- Prompt: If a line of the records contains the string "teal", copy it out.
☆ ☆ ☆
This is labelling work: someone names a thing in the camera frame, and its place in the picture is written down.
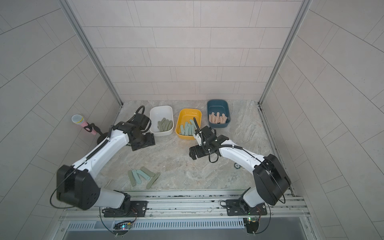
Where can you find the right circuit board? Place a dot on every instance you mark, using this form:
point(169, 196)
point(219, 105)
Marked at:
point(252, 224)

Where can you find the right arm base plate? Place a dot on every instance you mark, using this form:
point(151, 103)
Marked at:
point(240, 208)

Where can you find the aluminium rail frame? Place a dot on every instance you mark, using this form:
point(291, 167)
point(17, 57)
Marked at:
point(194, 204)

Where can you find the white storage box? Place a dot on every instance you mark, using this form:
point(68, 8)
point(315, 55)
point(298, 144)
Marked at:
point(157, 114)

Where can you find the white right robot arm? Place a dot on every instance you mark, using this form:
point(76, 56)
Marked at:
point(271, 179)

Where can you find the black microphone stand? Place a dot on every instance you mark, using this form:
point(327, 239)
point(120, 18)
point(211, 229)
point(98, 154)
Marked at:
point(101, 136)

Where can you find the left circuit board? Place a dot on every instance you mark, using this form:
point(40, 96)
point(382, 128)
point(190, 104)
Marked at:
point(123, 226)

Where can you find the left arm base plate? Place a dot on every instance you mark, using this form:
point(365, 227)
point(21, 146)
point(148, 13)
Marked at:
point(127, 210)

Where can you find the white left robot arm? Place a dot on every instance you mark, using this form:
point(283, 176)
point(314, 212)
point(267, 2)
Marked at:
point(76, 184)

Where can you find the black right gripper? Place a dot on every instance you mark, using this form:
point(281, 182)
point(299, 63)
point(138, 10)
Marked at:
point(199, 152)

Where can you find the pink toy microphone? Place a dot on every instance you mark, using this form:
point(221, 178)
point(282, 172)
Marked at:
point(80, 120)

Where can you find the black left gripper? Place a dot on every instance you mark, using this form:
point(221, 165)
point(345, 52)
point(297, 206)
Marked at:
point(151, 141)

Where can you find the circuit board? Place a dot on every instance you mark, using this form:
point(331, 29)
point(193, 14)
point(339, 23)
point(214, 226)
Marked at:
point(252, 224)
point(123, 226)

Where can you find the yellow storage box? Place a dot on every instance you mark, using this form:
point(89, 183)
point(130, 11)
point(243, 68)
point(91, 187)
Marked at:
point(185, 116)

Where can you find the dark teal storage box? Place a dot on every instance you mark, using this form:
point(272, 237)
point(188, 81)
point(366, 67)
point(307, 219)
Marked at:
point(220, 106)

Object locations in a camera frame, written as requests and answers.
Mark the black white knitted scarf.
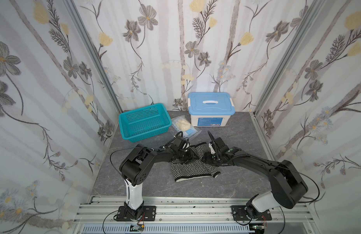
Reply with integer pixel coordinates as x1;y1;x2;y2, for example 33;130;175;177
171;142;221;182

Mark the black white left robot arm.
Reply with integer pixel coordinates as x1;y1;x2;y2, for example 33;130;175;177
119;136;196;220

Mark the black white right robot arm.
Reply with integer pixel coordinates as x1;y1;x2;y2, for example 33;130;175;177
202;138;309;219

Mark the teal plastic basket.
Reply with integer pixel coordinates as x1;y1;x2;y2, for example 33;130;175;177
119;103;172;142

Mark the clear bag with gloves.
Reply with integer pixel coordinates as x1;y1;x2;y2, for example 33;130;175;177
172;115;201;139

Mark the white box blue lid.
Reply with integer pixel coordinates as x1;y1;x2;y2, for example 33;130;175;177
188;92;236;127

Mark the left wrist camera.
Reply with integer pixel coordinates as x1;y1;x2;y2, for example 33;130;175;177
172;131;190;149

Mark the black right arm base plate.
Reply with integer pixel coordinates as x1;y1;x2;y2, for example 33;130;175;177
231;205;273;221

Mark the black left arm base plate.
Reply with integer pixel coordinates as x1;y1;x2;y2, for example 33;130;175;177
113;206;157;222

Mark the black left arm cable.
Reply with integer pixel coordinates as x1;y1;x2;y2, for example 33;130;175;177
102;147;140;234

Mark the aluminium corner post right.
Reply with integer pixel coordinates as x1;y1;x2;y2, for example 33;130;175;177
252;1;323;117

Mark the aluminium corner post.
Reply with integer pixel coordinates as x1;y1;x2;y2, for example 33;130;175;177
252;1;323;117
63;0;123;115

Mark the aluminium corner post left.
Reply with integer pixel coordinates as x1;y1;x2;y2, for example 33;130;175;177
63;0;123;115

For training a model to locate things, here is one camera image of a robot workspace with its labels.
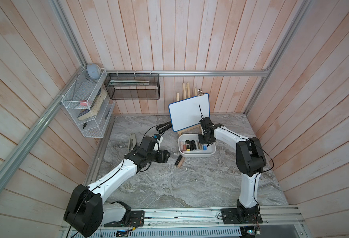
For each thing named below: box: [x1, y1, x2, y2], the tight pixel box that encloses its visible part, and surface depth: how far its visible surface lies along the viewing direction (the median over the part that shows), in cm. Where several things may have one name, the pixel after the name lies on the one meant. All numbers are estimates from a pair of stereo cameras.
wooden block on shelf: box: [77, 87, 108, 121], surface depth 83 cm
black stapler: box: [155, 120, 172, 134], surface depth 112 cm
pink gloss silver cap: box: [182, 139, 187, 152], surface depth 101 cm
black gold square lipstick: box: [185, 139, 190, 152], surface depth 100 cm
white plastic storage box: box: [178, 133, 217, 158], surface depth 100 cm
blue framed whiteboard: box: [168, 93, 211, 132], surface depth 95 cm
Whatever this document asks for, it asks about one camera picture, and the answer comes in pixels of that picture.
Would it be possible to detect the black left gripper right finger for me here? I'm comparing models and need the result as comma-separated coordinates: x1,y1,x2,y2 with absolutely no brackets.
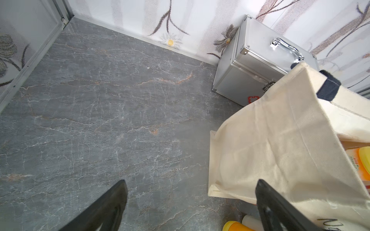
255,179,321,231

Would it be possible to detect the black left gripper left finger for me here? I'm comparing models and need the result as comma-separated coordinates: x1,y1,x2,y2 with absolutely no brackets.
60,180,128,231

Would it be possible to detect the white bottle green cap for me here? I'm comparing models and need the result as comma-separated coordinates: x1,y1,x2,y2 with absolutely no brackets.
241,215,264,231

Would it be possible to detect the orange soap bottle yellow cap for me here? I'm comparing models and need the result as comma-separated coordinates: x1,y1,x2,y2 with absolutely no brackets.
346,146,370,192
222,221,254,231

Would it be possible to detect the beige canvas shopping bag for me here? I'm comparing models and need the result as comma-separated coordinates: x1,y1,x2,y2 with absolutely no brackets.
208,63,370,231

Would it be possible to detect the silver aluminium case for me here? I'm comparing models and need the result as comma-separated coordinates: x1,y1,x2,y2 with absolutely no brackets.
212,15,319,106

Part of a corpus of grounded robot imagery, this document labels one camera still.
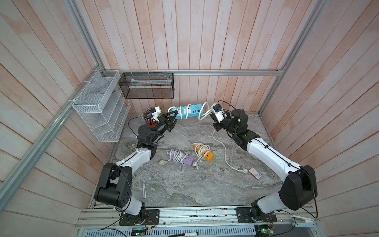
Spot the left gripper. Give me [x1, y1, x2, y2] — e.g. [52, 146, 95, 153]
[150, 111, 179, 143]

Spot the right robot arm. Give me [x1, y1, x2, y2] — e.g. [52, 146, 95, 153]
[210, 104, 318, 222]

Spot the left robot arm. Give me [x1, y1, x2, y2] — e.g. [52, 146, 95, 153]
[94, 111, 178, 225]

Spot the orange power strip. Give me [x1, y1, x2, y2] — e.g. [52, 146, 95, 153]
[192, 142, 214, 162]

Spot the purple power strip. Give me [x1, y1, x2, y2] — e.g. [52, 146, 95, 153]
[167, 149, 194, 166]

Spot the red pencil cup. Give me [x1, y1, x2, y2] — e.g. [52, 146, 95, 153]
[147, 123, 157, 128]

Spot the bundle of pencils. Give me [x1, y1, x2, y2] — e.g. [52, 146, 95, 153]
[142, 108, 154, 124]

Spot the black mesh basket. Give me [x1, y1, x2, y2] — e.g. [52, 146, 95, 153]
[118, 72, 175, 99]

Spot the pink white card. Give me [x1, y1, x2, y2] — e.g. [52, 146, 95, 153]
[249, 167, 262, 180]

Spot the black marker pen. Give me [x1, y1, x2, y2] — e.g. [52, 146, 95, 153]
[168, 232, 199, 237]

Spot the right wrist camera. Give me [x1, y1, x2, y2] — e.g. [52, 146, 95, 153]
[210, 103, 228, 123]

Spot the white cord of purple strip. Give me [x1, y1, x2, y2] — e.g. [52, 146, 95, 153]
[158, 149, 190, 166]

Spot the white wire mesh shelf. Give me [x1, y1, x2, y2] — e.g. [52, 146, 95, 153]
[73, 70, 130, 142]

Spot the horizontal aluminium wall rail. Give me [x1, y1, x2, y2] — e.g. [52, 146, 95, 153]
[99, 69, 283, 77]

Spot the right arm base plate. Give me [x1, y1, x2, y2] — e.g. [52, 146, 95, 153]
[235, 207, 277, 223]

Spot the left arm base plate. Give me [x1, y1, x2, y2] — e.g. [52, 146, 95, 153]
[119, 209, 160, 226]

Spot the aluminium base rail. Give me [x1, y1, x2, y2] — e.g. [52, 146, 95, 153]
[73, 205, 326, 237]

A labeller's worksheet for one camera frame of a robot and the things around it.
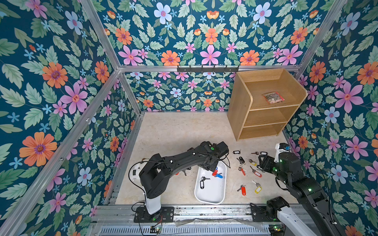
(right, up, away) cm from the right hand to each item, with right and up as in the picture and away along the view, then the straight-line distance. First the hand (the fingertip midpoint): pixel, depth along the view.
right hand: (263, 156), depth 72 cm
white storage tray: (-26, -19, +11) cm, 34 cm away
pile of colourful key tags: (-22, -13, +14) cm, 30 cm away
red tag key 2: (+3, -14, +16) cm, 21 cm away
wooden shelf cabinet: (-3, +21, +10) cm, 23 cm away
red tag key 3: (-7, -21, +10) cm, 25 cm away
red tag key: (-5, -12, +16) cm, 21 cm away
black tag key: (+11, -3, +23) cm, 26 cm away
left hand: (-25, -8, +10) cm, 29 cm away
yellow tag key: (+2, -20, +10) cm, 23 cm away
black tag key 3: (-39, -11, +17) cm, 44 cm away
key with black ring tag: (-5, -7, +21) cm, 23 cm away
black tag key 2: (-7, -2, +24) cm, 25 cm away
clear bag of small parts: (+10, +31, +9) cm, 34 cm away
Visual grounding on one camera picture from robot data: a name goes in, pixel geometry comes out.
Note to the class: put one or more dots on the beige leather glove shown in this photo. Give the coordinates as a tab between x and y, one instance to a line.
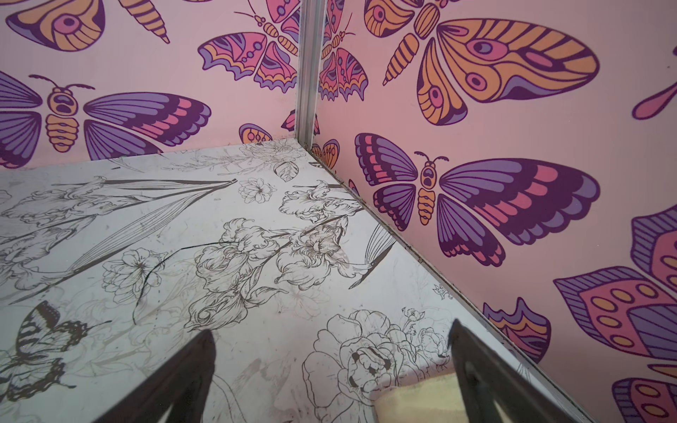
437	399

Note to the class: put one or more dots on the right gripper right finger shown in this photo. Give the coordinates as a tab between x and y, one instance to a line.
492	391

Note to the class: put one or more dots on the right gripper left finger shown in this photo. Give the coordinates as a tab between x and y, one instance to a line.
177	390

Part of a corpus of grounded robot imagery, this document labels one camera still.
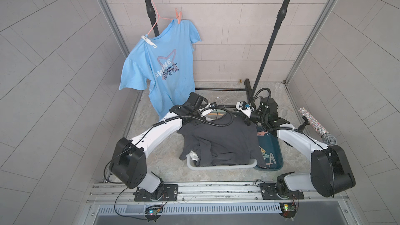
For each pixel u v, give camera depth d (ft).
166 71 2.71
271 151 2.72
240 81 3.91
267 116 2.14
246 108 2.24
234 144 2.54
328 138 2.04
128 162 1.33
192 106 2.03
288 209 2.23
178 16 2.42
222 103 3.45
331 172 1.32
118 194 2.32
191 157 2.38
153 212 2.08
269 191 2.32
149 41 2.03
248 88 3.58
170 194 2.33
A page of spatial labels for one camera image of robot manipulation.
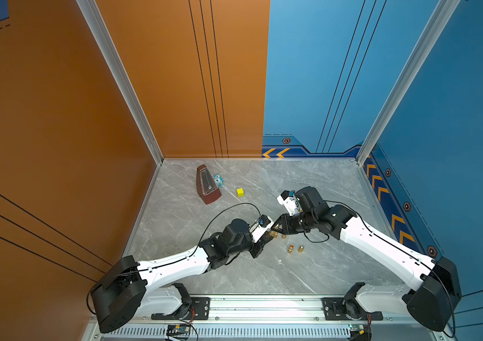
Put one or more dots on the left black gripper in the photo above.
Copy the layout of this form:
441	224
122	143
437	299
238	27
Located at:
258	245

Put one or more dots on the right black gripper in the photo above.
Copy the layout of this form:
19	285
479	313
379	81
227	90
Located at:
285	227

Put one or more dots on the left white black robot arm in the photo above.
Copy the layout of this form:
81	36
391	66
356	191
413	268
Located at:
133	288

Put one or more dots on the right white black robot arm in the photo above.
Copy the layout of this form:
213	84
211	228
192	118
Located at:
430	288

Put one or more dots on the small blue owl toy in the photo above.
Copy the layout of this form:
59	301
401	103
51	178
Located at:
218	180

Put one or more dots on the dark red metronome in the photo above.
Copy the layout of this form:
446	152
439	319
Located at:
206	186

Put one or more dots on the right green circuit board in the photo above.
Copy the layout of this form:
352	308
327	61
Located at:
361	333

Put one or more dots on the green circuit board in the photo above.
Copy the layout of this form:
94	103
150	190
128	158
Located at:
178	332
361	333

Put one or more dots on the left green circuit board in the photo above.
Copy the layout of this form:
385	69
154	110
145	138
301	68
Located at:
178	332

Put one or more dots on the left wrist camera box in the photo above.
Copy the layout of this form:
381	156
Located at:
261	226

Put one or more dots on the aluminium front rail frame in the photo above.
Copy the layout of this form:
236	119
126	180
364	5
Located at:
268	317

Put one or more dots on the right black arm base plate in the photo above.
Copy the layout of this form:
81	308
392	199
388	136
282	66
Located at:
339	309

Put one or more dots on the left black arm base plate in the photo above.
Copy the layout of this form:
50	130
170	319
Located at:
193	309

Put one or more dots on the right aluminium corner post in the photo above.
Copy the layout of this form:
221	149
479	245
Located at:
424	45

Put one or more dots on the aluminium corner post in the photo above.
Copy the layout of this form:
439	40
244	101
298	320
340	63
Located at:
103	38
424	45

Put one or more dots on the left aluminium corner post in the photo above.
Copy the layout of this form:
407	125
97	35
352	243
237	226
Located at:
103	38

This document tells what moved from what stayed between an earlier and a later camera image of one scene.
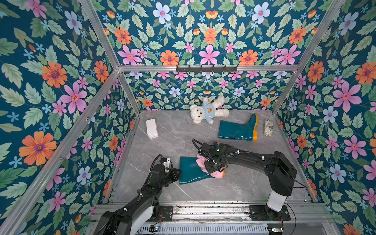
☆ ☆ ☆
- Answer to this problem:
Where can you find the dark teal storage box? Place a dot on every instance you mark, using this form:
Mark the teal plastic basket.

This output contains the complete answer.